Oklahoma City resident Marla Cooper thinks her late uncle Lynn Doyle Cooper was the man who hijacked a plane in 1971 and parachuted with $200,000 ransom into a rainy night over the Pacific Northwest.
The FBI has for years tried to find out whether D.B. Cooper survived the jump. The agency said it is following up on a “credible” new lead. FBI agent Fred Gutt declined Wednesday, however, to say whether Marla Cooper was connected to that lead.
“It is an unsolved crime, and we are obligated to address that if new, credible information comes to us,” he said, adding that the case is a low priority. The FBI is focused on criminal activity that threatens communities today, he said.
Marla Cooper told ABC News, which first reported her comments in an interview broadcast Wednesday, that she made the connection by piecing together her memories and her parents’ comments over the years. Cooper, however, did not say why she chose to speak out now.
Cooper claimed on “Good Morning America” that she heard her uncle, L.D. Cooper, and another uncle planning something “very mischievous” over the holidays in 1971. She said her uncles said they were going turkey hunting around Thanksgiving.
On Nov. 24, 1971, a man who gave his name as Dan Cooper claimed shortly after takeoff in Portland, Ore., that he had a bomb, leading the flight crew of the Northwest Orient plane to land in Seattle. Passengers were exchanged for parachutes and ransom money.

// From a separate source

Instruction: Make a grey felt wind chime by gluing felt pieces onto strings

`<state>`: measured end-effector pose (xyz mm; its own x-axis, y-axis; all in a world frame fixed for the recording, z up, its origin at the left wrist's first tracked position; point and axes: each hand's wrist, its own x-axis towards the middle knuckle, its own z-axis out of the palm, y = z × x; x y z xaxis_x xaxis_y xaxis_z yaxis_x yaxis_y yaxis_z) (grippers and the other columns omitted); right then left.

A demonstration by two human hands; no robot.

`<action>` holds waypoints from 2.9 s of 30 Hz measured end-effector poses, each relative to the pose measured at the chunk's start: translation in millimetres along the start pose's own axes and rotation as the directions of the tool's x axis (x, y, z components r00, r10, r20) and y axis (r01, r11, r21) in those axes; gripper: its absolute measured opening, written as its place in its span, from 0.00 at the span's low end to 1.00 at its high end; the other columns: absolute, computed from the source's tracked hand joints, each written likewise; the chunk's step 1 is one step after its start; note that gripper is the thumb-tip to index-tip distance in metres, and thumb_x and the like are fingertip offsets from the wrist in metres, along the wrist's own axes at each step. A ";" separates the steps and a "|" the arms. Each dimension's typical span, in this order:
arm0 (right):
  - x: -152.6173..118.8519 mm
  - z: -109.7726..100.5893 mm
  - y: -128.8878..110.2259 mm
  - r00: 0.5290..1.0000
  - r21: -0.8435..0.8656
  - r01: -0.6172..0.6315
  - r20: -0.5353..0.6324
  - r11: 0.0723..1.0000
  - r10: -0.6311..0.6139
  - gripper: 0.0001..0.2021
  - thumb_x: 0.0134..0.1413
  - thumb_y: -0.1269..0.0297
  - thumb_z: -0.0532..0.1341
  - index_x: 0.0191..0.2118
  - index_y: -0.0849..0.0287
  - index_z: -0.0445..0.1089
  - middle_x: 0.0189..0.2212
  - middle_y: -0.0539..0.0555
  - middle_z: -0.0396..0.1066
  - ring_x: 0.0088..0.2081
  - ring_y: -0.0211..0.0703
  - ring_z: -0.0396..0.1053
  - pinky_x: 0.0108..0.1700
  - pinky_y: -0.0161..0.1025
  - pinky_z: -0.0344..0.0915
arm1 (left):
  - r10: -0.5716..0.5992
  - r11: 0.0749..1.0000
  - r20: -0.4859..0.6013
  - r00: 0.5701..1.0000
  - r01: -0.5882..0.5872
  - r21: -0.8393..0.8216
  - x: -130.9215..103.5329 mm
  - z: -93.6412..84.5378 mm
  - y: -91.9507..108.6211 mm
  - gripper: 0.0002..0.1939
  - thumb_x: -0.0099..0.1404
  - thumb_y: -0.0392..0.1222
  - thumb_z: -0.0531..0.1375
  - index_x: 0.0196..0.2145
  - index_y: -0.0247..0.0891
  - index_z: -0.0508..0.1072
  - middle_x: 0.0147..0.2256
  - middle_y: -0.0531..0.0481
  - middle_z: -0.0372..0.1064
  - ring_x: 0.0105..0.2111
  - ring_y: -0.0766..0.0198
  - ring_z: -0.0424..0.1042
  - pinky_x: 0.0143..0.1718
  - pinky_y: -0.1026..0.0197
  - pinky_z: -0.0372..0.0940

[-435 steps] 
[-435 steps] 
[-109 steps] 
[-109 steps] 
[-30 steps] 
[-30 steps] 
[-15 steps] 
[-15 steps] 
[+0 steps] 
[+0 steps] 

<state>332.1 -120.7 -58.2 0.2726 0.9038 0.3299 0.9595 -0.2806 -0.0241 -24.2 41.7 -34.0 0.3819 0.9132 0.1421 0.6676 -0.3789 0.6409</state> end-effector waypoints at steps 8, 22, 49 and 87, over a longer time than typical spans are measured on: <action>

The plane then took off with the suspect and flight crew aboard. The hijacker parachuted from the plane after dark as it flew south, apparently over a rugged, wooded region not far from the home of Marla Cooper’s grandmother in Sisters, Ore.
Marla Cooper said her uncle L.D. Cooper came home claiming he had been in a car accident.
“My uncle L.D. was wearing a white T-shirt, and he was bloody and bruised and a mess, and I was horrified. I began to cry. My other uncle, who was with L.D., said, ‘Marla, just shut up and go get your dad,’ ” she said.
Marla Cooper said she heard her uncle say at the time, ” ‘We did it, our money problems are over, we hijacked an airplane.’ “
She said her father, just before he died in 1995, mentioned his brother and said, “Don’t you remember he hijacked that airplane?” In 2009, she said, her mother made a similar comment that raised her suspicions again.
Cooper said she contacted the FBI “as soon as I was sure that what I was remembering were real memories.”